5. Focus op het eten van hele, voedzame voedingsmiddelen – Schrap ultrabewerkte voedingsmiddelen, inclusief fastfood, uit uw dieet, omdat ze boordevol geraffineerde koolhydraten, plantaardige oliën, conserveermiddelen en andere schadelijke ingrediënten zitten die uw lever overweldigen en bijdragen aan disfunctie. Vervang ze in plaats daarvan door volledig, minimaal verwerkt voedsel dat rijk is aan voedingsstoffen om uw bloedsuikerspiegel te stabiliseren, ontstekingen te verminderen en de belasting van uw lever te verminderen.

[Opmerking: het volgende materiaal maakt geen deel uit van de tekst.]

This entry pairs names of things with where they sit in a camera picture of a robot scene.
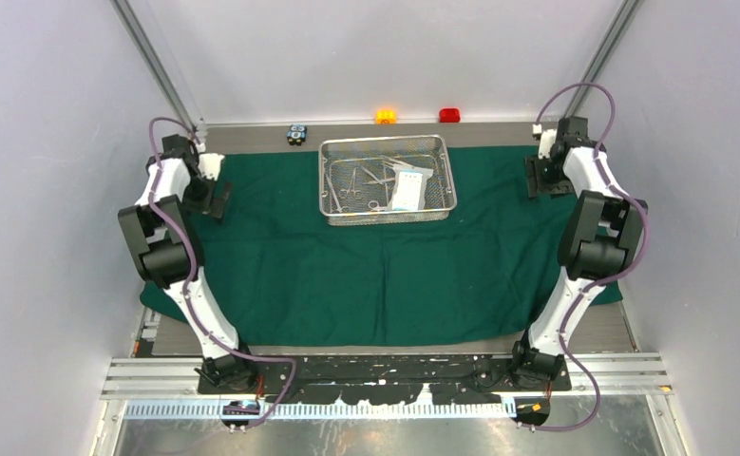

6. Zorg voor een gezond gewicht – Regelmatige lichaamsbeweging is essentieel voor het stimuleren van de stofwisseling en het ondersteunen van een gezond gewicht. Als u overgewicht heeft, helpt het verliezen van 7% tot 10% van uw lichaamsgewicht de NAFLD te verbeteren, inclusief het verlagen van het levervetgehalte, leverontsteking en fibrose.11
7. Overweeg het nemen van leverondersteunende supplementen – Het ondersteunen van uw lever met gerichte voedingsstoffen beschermt niet alleen tegen schade, maar verbetert ook het vermogen om te ontgiften en te regenereren. Vitamine B12 en foliumzuur werken samen om ontstekingen te verminderen en fibrose te voorkomen door het homocysteïnegehalte onder controle te houden.12
Om de lever verder te beschermen en te ontgiften, stimuleert n-acetylcysteïne (NAC) de productie van glutathion, een krachtige antioxidant die gifstoffen neutraliseert en oxidatieve stress vermindert.13
Naast antioxidanten bieden supplementen zoals mariadistel en CoQ10 unieke voordelen. De actieve verbindingen in mariadistel, silymarine en silybin, fungeren als schilden tegen schadelijke gifstoffen en bevorderen tegelijkertijd het herstel en de regeneratie van beschadigde levercellen.14 Ondertussen speelt CoQ10 een rol bij het ondersteunen van de mitochondriale gezondheid, waardoor uw lever de energie krijgt die hij nodig heeft om efficiënt te functioneren, terwijl ontstekingen en oxidatieve schade worden verminderd.15
Magnesium is een andere belangrijke voedingsstof voor de gezondheid van de lever, vooral vanwege zijn rol in de cellulaire energieproductie. Om uw ideale dosering te bepalen, neemt u eerst magnesiumcitraat, verhoogt u geleidelijk uw dosis totdat u last krijgt van dunne ontlasting en verlaagt u deze vervolgens iets – dat is uw ideale dosis. Ga daarna over op magnesiumthreonaat, dat geen dunne ontlasting veroorzaakt zoals magnesiumcitraat.